Directions for this task: Check each line of the data for "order", and copy the ones that have it.

--- --- ---

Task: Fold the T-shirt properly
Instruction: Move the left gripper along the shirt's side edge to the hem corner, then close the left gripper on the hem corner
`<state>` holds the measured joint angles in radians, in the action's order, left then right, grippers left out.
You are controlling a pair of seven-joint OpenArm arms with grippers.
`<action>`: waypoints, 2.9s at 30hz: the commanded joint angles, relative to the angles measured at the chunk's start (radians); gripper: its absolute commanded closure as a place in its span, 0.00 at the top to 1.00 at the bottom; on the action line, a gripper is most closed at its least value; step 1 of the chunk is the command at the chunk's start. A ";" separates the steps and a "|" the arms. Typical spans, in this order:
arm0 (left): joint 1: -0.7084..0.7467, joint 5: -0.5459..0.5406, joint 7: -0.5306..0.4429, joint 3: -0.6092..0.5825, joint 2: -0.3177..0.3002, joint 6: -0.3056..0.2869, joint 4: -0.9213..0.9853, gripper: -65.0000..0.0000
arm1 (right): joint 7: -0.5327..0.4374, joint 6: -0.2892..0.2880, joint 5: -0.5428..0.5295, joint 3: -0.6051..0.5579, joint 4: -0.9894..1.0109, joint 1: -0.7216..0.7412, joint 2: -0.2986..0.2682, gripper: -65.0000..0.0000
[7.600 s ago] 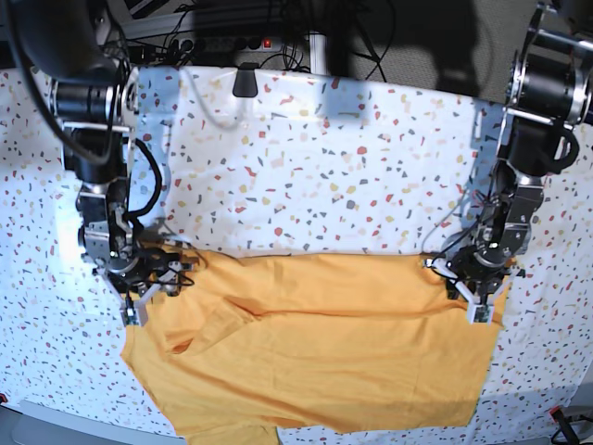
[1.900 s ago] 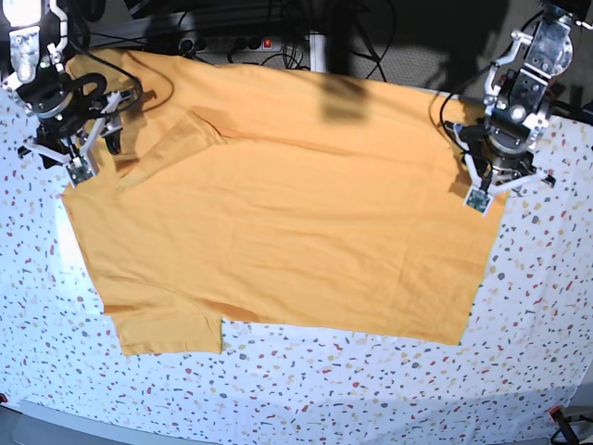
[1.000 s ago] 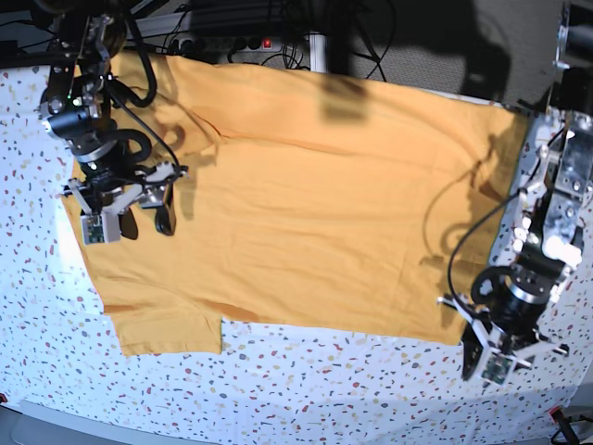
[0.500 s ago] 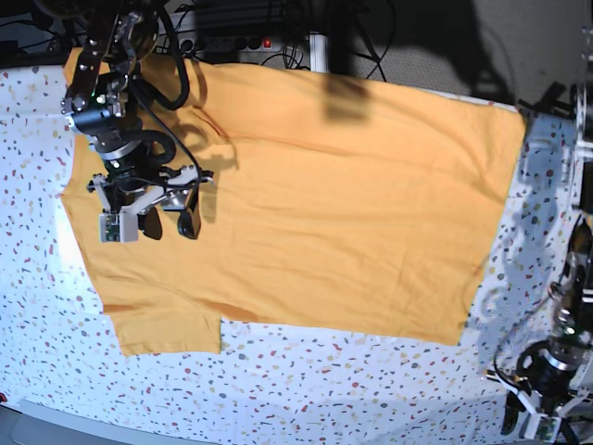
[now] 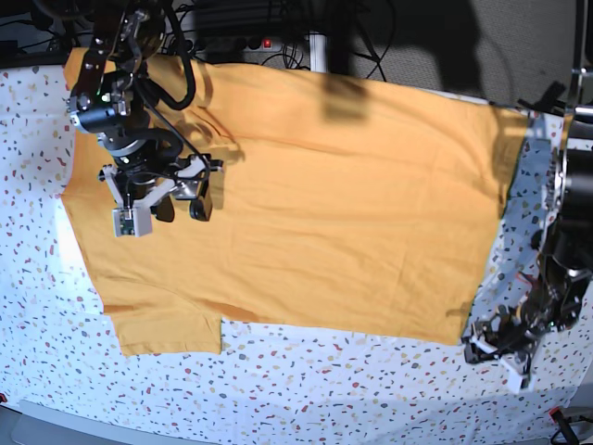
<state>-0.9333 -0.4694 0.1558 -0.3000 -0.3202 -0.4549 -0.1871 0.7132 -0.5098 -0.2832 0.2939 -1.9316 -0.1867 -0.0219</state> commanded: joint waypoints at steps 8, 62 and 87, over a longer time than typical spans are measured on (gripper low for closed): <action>0.077 -0.014 -0.083 0.004 -0.007 -0.010 -0.015 0.45 | -0.016 -0.017 -0.038 0.000 -0.018 0.009 -0.003 0.52; 0.208 0.031 -0.293 0.004 0.054 -0.006 -0.116 0.45 | -0.016 -0.018 -0.069 0.000 -0.019 0.009 -0.003 0.52; 0.230 0.034 -0.439 0.004 0.032 0.215 -0.123 0.45 | -0.005 -0.018 -0.069 0.000 -0.019 0.009 -0.003 0.52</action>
<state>-0.6659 -0.4305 -0.2535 -0.2996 -0.2783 -0.2371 -0.2924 0.7269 -0.5106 -0.3401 0.2939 -1.9316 -0.1864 -0.0219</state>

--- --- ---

Response below:
`<state>` holds the measured joint angles in radians, in the action's order, left then right, grippers left out.
`<action>`: waypoints, 2.9s at 30hz: the commanded joint angles, relative to the angles measured at the chunk's start (radians); gripper: its absolute commanded closure as a place in its span, 0.00 at the top to 1.00 at the bottom; on the action line, a gripper is most closed at its least value; step 1 of the chunk is the command at the chunk's start. A ";" separates the steps and a "|" the arms. Typical spans, in this order:

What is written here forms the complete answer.